Mr. Fumio Kishida was elected Chairman of the ruling LPD Party, paving the way to become Prime Minister of Japan
On September 29, former Japanese Foreign Minister Fumio Kishida was elected chairman of the ruling Liberal Democratic Party (LDP), thereby paving the way to become the country’s next prime minister.
|Former Japanese Foreign Minister Fumio Kishida after being elected as the new chairman of the ruling Liberal Democratic Party (LDP), in Tokyo September 29, 2021. Photo: AFP/VNA|
According to Kyodo News, Mr. Fumio Kishida won over his direct competitor, Public Administration Reform Minister Taro Kono in the second round of voting to elect the LDP chairman.
In the second round of voting, Mr. Kishida received 257 out of 427 valid votes, of which 249 were from MPs and 8 from provincial party committees. For his part, candidate Kono received only 170 votes, including 131 votes from parliamentarians and 39 votes from the provincial party committee.
Earlier on the same day, the ruling LDP party in Japan held a vote to elect a new chairman to replace outgoing Prime Minister Suga Yoshihide. Voting results showed that no candidate won the majority of votes in the first round, the two candidates with the most votes, Kishida and Kono, had to enter the knockout round.
Among the 4 candidates running for the LDP Chair this year, Public Administration Reform Minister Taro Kono received a total of 255 votes out of 762 valid votes, including 86 votes from MPs. and 169 votes of grassroots party members; former Foreign Minister Fumio Kishida received a total of 256 votes, including 146 votes from parliamentarians and 110 votes from grassroots party members; former Minister of Internal Affairs and Communications Sanae Takaichi received 114 votes from MPs and 74 votes from grassroots party members; and acting LDP Executive Secretary Seiko Noda received 34 votes from parliamentarians and 29 votes from grassroots party members.
With this result, the LDP will have to continue to hold a second round of voting to choose a new leader from the two candidates with the highest number of votes in the first round, Taro Kono and Fumio Kishida. According to LDP regulations, the audience to vote in the second round is narrower than in the first round when only 382 parliamentarians and 47 representatives of provincial party ministries are allowed to vote.

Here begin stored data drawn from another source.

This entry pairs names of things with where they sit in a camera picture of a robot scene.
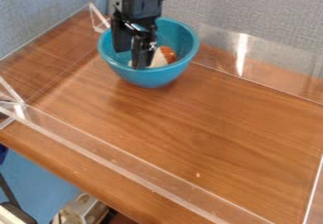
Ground white power strip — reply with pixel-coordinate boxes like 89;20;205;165
50;192;110;224

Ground blue bowl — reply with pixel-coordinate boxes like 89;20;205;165
98;17;201;88

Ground black stand leg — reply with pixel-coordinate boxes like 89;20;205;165
0;173;38;224

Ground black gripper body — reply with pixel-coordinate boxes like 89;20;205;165
113;0;165;31

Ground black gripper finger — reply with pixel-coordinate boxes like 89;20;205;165
111;19;133;52
131;30;157;69

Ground clear acrylic tray walls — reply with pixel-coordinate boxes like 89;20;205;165
0;6;323;224

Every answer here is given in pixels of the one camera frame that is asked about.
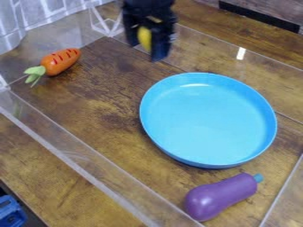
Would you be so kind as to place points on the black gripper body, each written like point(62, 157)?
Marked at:
point(150, 9)

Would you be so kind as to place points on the blue round tray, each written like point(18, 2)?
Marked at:
point(207, 120)

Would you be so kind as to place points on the purple toy eggplant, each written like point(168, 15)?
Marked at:
point(208, 199)

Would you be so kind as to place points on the clear acrylic enclosure wall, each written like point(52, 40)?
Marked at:
point(76, 156)

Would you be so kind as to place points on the blue plastic object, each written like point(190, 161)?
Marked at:
point(12, 215)

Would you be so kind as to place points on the yellow toy lemon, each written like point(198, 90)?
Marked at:
point(144, 36)

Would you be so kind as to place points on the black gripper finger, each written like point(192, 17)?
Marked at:
point(162, 38)
point(131, 23)

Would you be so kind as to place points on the orange toy carrot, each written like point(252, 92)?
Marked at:
point(54, 64)

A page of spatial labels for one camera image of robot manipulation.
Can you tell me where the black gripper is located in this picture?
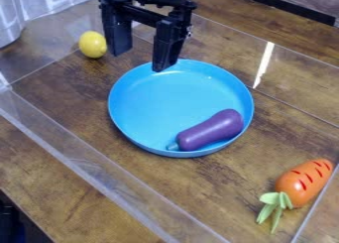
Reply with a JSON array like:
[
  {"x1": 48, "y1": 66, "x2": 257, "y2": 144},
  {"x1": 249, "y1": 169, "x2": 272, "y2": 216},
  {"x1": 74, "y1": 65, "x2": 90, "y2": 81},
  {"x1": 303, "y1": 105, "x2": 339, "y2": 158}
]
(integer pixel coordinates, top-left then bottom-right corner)
[{"x1": 98, "y1": 0, "x2": 196, "y2": 72}]

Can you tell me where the orange toy carrot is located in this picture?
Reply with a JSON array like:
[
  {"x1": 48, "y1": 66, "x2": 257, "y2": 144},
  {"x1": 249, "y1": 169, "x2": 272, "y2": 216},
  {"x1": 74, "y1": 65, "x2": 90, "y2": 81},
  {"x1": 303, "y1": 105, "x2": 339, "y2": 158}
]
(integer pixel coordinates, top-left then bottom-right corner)
[{"x1": 255, "y1": 159, "x2": 333, "y2": 232}]

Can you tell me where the blue round tray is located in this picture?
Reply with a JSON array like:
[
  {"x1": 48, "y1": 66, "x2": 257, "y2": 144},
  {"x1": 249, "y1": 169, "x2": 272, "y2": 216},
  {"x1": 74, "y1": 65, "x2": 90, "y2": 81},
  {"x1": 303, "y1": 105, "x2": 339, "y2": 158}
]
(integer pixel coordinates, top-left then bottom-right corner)
[{"x1": 106, "y1": 60, "x2": 255, "y2": 158}]

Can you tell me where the yellow toy lemon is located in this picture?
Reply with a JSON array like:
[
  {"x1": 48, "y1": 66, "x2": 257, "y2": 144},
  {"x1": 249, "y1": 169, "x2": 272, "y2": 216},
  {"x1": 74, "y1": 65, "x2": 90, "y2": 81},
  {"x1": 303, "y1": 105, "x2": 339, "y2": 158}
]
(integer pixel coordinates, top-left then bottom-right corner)
[{"x1": 78, "y1": 31, "x2": 106, "y2": 59}]

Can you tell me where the grey white curtain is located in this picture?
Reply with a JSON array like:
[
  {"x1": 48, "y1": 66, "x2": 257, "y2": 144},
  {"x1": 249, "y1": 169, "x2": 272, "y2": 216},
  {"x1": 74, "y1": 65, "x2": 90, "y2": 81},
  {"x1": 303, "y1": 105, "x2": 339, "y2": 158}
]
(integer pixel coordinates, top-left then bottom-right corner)
[{"x1": 0, "y1": 0, "x2": 88, "y2": 49}]

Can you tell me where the purple toy eggplant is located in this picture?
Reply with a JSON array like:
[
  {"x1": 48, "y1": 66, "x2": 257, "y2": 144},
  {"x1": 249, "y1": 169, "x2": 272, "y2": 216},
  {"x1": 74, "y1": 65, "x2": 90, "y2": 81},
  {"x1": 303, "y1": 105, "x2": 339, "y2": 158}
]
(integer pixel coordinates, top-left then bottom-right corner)
[{"x1": 166, "y1": 109, "x2": 244, "y2": 152}]

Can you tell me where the clear acrylic enclosure wall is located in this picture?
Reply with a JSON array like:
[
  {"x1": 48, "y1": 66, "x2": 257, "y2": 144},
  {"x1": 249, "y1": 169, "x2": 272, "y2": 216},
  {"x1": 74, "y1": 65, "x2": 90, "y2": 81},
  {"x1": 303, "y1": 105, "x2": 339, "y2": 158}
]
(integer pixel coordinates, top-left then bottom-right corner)
[{"x1": 0, "y1": 0, "x2": 339, "y2": 243}]

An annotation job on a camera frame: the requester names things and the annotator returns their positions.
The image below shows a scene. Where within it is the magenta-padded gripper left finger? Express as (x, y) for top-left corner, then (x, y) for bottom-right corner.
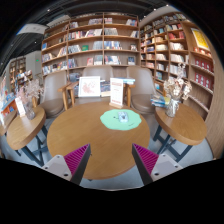
(41, 143), (92, 186)

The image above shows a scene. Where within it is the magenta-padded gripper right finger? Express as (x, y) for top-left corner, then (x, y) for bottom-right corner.
(131, 143), (184, 186)

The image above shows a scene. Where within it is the transparent light blue computer mouse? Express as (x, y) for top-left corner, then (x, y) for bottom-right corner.
(117, 110), (130, 123)

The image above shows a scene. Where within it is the green smiley mouse pad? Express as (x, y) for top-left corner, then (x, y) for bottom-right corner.
(99, 108), (143, 132)

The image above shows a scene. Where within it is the glass vase with beige flowers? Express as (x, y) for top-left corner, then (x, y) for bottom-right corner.
(163, 63), (194, 118)

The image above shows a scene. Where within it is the brown cushioned wooden armchair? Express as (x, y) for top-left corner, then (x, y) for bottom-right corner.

After the results of the election of LDP Chairman, the National Assembly of Japan is scheduled to hold an extraordinary session on October 4 to officially vote to elect the new LDP President Kishida as Prime Minister to replace Mr. Suga Yoshihide, who decided decided to step down after just one year in power because of a drop in approval ratings related to the policy to deal with the COVID-19 pandemic.
New LDP President Kishida – 64 years old and will hold the post until the end of September 2024 – will almost certainly become Japan’s 100th prime minister because the ruling coalition currently holds a majority of seats in the lower house. institute.
If elected by the Japanese House of Representatives as Prime Minister to succeed Mr. Suga, Mr. Kishida as LDP President and new Prime Minister will face a dense agenda.
According to the Washington Post, Mr. Kishida will have to immediately embark on the fight to respond to COVID-19 and rebuild the economy, which has been heavily affected by the pandemic. The new leader of the LDP must also prepare soon for the general election this fall, which the LDP is expected to win.
In addition, public opinion will wait to see how Mr. Kishida realizes his policy commitments, including reducing the income gap of workers, redistributing social benefits and strengthening social welfare. market-oriented economic policy, which was the main policy of former Prime Minister Shinzo Abe’s economic policy.
On the foreign front, it is likely that there will be no major changes. As the longtime leader of the LDP, Mr. Kishida is expected to continue Japan’s foreign policy path as under Prime Ministers Abe and Suga, with a focus on emphasizing the Japan-US alliance and commitment. for a free and open Indo-Pacific region, while strengthening partnerships with members of the Diamond Quartet.